Explicit silicate cycling in the Kiel Marine Biogeochemistry Model,version 3 (KMBM3) embedded in the UVic ESCM version 2.9

2020 
Abstract. We describe and test a new model of biological marine silicate cycling, implemented in the University of Victoria Earth System Climate Model (UVic ESCM) version 2.9. This new model adds diatoms, which are a key aspect of the biological carbon pump, to an existing ecosystem model. The new model performs well against important ocean biogeochemical indicators and captures the large-scale features of the marine silica cycle. Furthermore it is computationally efficient, allowing both fully-coupled, long-timescale transient simulations, as well as "offline" transport matrix spinups. We assess the fully-coupled model against modern ocean observations, the historical record since 1960, and a business-as-usual atmospheric CO2 forcing to the year 2300. The model simulates a global decline in net primary production (NPP) of 1.3 % having occurred since the 1960s, with the strongest declines in the tropics, northern mid-latitudes, and Southern Ocean.
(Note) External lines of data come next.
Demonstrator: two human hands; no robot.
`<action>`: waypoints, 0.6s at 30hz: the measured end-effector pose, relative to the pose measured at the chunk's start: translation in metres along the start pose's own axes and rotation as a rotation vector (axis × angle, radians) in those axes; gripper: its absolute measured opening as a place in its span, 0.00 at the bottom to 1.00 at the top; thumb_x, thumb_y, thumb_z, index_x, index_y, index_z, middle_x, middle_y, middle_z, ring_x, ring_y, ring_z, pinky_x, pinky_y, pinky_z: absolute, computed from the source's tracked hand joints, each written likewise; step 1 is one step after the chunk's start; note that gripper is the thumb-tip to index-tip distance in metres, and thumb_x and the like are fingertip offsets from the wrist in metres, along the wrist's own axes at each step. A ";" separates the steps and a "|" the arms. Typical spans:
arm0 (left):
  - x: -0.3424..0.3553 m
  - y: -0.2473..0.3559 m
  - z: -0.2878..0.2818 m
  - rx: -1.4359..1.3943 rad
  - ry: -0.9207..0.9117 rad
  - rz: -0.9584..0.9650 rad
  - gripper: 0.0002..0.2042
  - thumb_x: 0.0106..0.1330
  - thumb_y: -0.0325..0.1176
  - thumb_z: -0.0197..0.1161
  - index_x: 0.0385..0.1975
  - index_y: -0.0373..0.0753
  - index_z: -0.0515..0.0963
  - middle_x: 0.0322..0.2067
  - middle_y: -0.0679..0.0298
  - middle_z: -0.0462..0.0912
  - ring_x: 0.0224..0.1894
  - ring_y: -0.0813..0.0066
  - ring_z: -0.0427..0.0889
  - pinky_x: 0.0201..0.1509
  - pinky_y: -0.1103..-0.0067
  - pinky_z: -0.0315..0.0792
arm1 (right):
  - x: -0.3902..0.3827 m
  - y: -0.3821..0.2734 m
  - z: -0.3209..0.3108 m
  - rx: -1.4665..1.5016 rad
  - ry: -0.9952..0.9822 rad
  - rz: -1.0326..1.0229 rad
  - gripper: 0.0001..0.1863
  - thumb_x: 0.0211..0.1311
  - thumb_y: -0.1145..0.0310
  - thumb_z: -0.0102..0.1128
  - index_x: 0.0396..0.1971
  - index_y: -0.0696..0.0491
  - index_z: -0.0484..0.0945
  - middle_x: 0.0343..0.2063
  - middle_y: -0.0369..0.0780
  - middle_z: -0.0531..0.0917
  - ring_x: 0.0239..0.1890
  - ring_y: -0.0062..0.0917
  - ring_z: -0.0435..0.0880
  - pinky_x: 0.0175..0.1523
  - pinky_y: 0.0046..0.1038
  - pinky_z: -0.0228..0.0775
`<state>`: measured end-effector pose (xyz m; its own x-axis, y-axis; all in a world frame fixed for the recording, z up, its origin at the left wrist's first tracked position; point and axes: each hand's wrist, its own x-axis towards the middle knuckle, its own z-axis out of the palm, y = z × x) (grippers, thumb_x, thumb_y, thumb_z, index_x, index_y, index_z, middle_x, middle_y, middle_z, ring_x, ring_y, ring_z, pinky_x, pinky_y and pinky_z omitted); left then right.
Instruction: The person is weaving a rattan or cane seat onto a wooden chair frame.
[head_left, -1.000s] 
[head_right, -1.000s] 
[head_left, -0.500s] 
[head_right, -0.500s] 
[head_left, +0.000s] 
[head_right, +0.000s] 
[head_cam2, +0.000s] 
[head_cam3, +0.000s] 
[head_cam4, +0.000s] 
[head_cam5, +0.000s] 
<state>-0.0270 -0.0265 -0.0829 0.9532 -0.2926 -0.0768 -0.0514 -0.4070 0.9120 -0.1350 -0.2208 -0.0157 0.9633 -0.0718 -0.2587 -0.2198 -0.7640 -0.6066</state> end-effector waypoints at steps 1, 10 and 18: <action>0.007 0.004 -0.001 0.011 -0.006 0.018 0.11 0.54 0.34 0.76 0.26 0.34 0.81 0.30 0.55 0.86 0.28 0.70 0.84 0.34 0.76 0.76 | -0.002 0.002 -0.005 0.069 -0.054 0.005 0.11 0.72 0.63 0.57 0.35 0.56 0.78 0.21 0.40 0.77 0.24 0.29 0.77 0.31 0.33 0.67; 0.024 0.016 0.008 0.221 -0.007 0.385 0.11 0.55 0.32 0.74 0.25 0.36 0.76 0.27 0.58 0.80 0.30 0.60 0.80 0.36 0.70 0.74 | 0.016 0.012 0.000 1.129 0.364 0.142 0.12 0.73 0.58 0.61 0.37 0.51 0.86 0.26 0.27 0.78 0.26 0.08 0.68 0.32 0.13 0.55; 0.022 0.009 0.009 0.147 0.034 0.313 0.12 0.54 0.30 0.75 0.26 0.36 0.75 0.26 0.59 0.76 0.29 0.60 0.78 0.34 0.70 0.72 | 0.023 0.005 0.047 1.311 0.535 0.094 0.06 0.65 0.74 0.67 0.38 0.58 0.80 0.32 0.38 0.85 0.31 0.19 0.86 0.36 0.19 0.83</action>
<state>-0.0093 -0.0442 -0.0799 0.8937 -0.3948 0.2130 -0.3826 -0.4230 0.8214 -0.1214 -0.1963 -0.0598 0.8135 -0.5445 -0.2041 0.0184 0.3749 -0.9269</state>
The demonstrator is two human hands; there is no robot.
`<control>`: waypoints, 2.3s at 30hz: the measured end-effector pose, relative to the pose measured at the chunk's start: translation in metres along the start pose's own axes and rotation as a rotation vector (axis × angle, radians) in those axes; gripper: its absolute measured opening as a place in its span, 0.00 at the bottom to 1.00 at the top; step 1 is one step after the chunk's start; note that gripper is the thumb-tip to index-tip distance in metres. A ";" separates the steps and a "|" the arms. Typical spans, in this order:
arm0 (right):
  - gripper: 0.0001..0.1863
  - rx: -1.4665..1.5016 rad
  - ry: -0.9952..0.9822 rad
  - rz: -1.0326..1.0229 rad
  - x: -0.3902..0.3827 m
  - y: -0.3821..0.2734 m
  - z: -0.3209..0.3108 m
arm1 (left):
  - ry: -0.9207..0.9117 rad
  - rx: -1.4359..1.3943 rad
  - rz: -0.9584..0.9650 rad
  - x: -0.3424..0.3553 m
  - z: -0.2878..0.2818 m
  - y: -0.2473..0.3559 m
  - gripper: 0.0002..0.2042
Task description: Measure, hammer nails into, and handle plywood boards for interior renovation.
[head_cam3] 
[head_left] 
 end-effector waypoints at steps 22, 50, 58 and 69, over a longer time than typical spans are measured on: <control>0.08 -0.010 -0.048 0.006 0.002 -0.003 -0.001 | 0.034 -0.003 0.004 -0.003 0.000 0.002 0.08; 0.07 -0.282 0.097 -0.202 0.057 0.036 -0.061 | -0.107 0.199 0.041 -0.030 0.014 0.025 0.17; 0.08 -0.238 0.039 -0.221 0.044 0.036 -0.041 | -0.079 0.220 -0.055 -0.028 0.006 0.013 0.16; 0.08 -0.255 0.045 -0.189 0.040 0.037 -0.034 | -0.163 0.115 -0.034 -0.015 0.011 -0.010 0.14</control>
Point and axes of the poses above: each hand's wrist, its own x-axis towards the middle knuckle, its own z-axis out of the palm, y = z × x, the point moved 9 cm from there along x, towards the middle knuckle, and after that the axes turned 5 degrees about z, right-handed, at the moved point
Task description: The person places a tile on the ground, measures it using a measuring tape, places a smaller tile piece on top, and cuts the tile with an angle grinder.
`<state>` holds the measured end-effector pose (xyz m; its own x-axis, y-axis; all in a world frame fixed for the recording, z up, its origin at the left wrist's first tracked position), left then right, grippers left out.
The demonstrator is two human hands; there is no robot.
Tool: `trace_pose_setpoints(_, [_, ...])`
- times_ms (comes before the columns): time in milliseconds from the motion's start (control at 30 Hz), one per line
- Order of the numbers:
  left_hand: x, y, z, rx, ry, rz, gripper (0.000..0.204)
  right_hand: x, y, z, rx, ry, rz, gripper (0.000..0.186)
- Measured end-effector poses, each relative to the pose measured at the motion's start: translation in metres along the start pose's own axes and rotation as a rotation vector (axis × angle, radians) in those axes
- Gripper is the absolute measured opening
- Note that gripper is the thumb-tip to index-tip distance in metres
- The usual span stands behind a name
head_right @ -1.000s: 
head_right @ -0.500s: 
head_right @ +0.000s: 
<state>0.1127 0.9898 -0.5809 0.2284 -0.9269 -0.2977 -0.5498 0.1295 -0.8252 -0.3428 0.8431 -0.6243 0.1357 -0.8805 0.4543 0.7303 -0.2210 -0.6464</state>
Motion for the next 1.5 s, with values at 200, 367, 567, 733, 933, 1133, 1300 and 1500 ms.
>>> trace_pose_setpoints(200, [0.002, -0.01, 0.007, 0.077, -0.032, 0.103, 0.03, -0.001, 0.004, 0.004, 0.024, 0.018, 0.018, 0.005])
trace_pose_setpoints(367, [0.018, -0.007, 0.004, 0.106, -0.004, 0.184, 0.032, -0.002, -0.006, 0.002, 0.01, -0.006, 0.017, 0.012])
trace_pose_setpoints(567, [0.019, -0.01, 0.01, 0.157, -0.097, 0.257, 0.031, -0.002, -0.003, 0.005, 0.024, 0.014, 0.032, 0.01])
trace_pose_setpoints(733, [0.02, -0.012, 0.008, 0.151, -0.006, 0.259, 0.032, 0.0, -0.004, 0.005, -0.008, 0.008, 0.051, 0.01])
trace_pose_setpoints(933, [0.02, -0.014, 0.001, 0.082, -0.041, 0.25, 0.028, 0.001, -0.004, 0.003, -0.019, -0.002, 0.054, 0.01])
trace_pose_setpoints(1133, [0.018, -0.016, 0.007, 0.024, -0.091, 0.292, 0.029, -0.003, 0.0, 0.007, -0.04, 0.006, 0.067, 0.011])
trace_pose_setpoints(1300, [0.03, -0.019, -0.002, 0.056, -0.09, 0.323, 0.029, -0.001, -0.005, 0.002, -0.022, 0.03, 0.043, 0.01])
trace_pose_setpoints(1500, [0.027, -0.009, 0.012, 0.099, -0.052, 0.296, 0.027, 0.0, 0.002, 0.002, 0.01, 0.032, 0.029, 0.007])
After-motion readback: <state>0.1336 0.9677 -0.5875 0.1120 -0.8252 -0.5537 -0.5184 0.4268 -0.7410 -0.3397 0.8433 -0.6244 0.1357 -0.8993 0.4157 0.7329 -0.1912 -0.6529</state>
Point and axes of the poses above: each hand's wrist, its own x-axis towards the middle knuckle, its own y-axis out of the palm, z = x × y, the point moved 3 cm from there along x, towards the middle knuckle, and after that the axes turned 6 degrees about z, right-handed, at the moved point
The simulated global decline in NPP reverses after the year 2100 (forced by the extended RCP CO2 concentration scenario), and NPP returns to pre-industrial rates by 2300. This recovery is dominated by increasing primary production in the Southern Ocean, mostly by calcifying phytoplankton. Large increases in calcifying phytoplankton in the Southern Ocean offset a decline in the low latitudes, producing a global net calcite export in 2300 that varies only slightly from pre-industrial rates. Diatoms migrate southward in our simulations, following the receding Antarctic ice front, but are out-competed by calcifiers across most of their pre-industrial Southern Ocean habitat. Global opal export production thus drops to 50 % of its pre-industrial value by 2300. Model nutrients phosphate, silicate, and nitrate build up along the Southern Ocean particle export pathway, but dissolved iron (for which ocean sources are held constant) increases in the upper ocean. This different behaviour of iron is attributed to a reduction of low-latitude NPP (and consequently, a reduction in both uptake and export and particle, including calcite, scavenging), an increase in seawater temperatures (raising the solubility of particle forms), and stratification that "traps" the iron near the surface. These results are meant to serve as a baseline for sensitivity assessments to be undertaken with this model in the future.